(What is required)
Exact transcription, pictures omitted: begin at the top line of the records below and end with the line bearing "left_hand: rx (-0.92".
◆ ◆ ◆ ◆
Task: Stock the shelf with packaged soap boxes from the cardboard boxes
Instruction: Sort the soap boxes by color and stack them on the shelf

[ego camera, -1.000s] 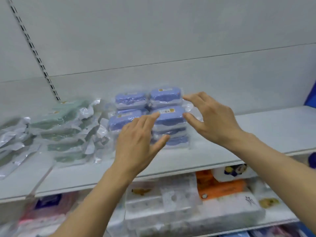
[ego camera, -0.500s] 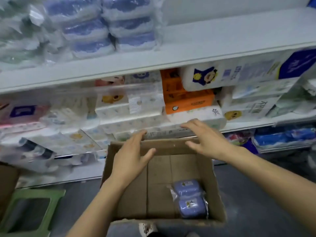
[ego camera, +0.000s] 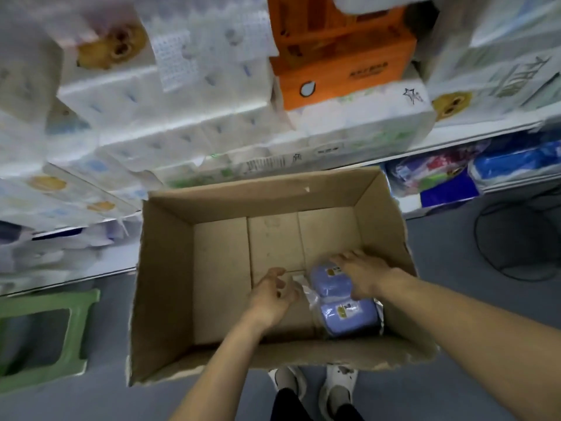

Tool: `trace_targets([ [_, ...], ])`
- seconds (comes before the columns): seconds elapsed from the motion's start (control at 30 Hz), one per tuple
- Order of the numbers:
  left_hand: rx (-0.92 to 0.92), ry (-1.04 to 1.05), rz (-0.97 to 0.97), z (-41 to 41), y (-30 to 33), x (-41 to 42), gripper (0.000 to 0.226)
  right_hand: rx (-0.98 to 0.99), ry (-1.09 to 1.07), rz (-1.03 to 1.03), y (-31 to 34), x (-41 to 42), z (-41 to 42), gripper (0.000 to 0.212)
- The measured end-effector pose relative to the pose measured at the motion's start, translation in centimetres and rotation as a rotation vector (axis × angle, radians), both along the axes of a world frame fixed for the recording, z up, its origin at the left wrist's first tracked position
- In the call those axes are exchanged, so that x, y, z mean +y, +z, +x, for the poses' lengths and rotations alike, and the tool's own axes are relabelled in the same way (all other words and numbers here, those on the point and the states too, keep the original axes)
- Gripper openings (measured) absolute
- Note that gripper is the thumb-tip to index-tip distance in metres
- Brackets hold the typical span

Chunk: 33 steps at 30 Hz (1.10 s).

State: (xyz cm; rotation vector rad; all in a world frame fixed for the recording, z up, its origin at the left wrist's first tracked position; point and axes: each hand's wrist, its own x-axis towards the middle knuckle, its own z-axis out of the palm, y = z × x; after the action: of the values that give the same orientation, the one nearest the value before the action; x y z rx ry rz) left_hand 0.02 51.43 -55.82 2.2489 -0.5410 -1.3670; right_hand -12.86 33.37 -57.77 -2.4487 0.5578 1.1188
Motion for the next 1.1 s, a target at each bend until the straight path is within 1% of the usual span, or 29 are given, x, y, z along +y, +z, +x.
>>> trace_targets([
  [0.17, 0.0, 0.009, 0.012, -0.8, -4.9, -1.1, 0.035, 0.039, 0.033, 0.064, -4.2, -0.8, 1.3, 0.099],
  [0.23, 0.02, 0.061, 0.005, -0.5, -6.2, -1.4, 0.022, 0.058, 0.027, 0.09, -5.3, -0.8, 1.3, 0.103],
  [0.27, 0.02, 0.101, -0.007, -0.3, -6.6, -1.5, 0.02, 0.05, 0.011, 0.105, -5.6, -0.9, 1.4, 0.105],
  [0.33, 0.022, 0.199, -0.055, 0.3, -6.8, -1.7, 0.028, 0.0, -0.004, 0.094, -6.1, -1.2, 1.7, 0.107],
  [0.4, -0.044, 0.241, -0.127, 0.8, -6.9, -1.7, 0.032, -0.118, -0.022, 0.007, -6.2, -1.5, 2.4, 0.106],
  [0.47, -0.155, 0.196, -0.198, 1.1, -7.2, -2.0, 0.035, -0.256, -0.063, -0.031, -6.3, -1.5, 3.1, 0.106],
  [0.57, -0.246, 0.109, -0.239, 1.9, -7.7, -2.9, 0.051, -0.353, -0.169, 0.107, -6.2, -1.2, 3.7, 0.11],
  [0.63, -0.285, 0.079, -0.213, 2.6, -7.9, -3.5, 0.058, -0.393, -0.205, 0.063, -6.0, -1.0, 3.1, 0.1],
  [0.7, -0.371, -0.014, -0.172, 3.0, -8.2, -3.9, 0.065, -0.403, -0.189, -0.046, -5.7, -0.3, 1.4, 0.082],
  [0.73, -0.417, -0.098, -0.164, 3.1, -8.4, -4.0, 0.071, -0.38, -0.139, -0.061, -5.6, 0.2, 0.4, 0.076],
  [0.77, -0.461, -0.206, -0.175, 3.1, -8.6, -4.3, 0.078, -0.336, -0.075, -0.039, -5.5, 1.0, -0.6, 0.075],
  [0.83, -0.529, -0.456, -0.185, 2.9, -9.2, -4.8, 0.094, -0.208, 0.041, 0.028, -5.8, 2.5, -2.3, 0.082],
  [0.87, -0.555, -0.578, -0.16, 2.9, -9.6, -5.1, 0.1, -0.159, 0.082, 0.033, -6.2, 3.3, -2.9, 0.086],
  [0.93, -0.605, -0.784, -0.057, 2.8, -10.4, -5.8, 0.108, -0.143, 0.165, -0.045, -7.3, 4.5, -3.6, 0.087],
  [0.97, -0.622, -0.851, 0.004, 2.8, -10.7, -6.2, 0.11, -0.177, 0.205, -0.11, -7.8, 4.9, -3.7, 0.085],
  [1.03, -0.657, -0.896, 0.067, 2.8, -11.3, -6.8, 0.111, -0.201, 0.239, -0.193, -8.2, 5.3, -3.4, 0.083],
  [1.1, -0.745, -0.932, 0.069, 2.7, -11.7, -7.1, 0.105, -0.197, 0.244, -0.175, -8.6, 5.3, -3.2, 0.084],
])
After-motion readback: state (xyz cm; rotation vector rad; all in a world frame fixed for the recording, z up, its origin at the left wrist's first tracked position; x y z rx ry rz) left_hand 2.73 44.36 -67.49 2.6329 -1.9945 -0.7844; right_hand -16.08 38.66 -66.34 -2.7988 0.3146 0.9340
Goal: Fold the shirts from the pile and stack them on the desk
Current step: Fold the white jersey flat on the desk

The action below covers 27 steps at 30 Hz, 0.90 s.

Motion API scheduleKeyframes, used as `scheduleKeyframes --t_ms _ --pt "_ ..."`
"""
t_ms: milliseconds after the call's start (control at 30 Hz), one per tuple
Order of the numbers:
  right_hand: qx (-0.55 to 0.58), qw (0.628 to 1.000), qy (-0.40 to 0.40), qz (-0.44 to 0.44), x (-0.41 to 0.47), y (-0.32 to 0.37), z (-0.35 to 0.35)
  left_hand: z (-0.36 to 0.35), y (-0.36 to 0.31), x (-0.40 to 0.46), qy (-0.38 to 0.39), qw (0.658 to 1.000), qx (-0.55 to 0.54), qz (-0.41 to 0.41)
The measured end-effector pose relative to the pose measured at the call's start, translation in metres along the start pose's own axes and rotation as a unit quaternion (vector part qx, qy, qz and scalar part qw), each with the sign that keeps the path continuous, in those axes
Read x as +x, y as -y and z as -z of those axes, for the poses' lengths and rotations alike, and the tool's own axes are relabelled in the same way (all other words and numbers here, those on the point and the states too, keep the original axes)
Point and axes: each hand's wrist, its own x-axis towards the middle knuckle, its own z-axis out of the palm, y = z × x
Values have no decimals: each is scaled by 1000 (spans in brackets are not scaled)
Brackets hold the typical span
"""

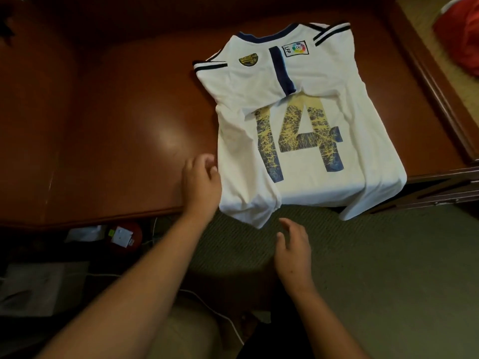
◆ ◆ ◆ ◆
(Task solution)
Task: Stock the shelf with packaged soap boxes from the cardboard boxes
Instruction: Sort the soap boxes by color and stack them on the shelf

[ego camera, -1.000s] 
[ego camera, -0.500s] 
[ego camera, +0.000s] 

Tool: `trace_targets([ [_, ...], ])`
- seconds (comes before the columns): seconds elapsed from the motion's start (control at 30 Hz), one per tuple
- Order of the numbers:
  left_hand: rx (-0.92 to 0.92), ry (-1.04 to 1.05), rz (-0.97 to 0.97), z (-41 to 41), y (-30 to 33), x (-41 to 42), gripper (0.000 to 0.226)

There is nothing more to the exercise.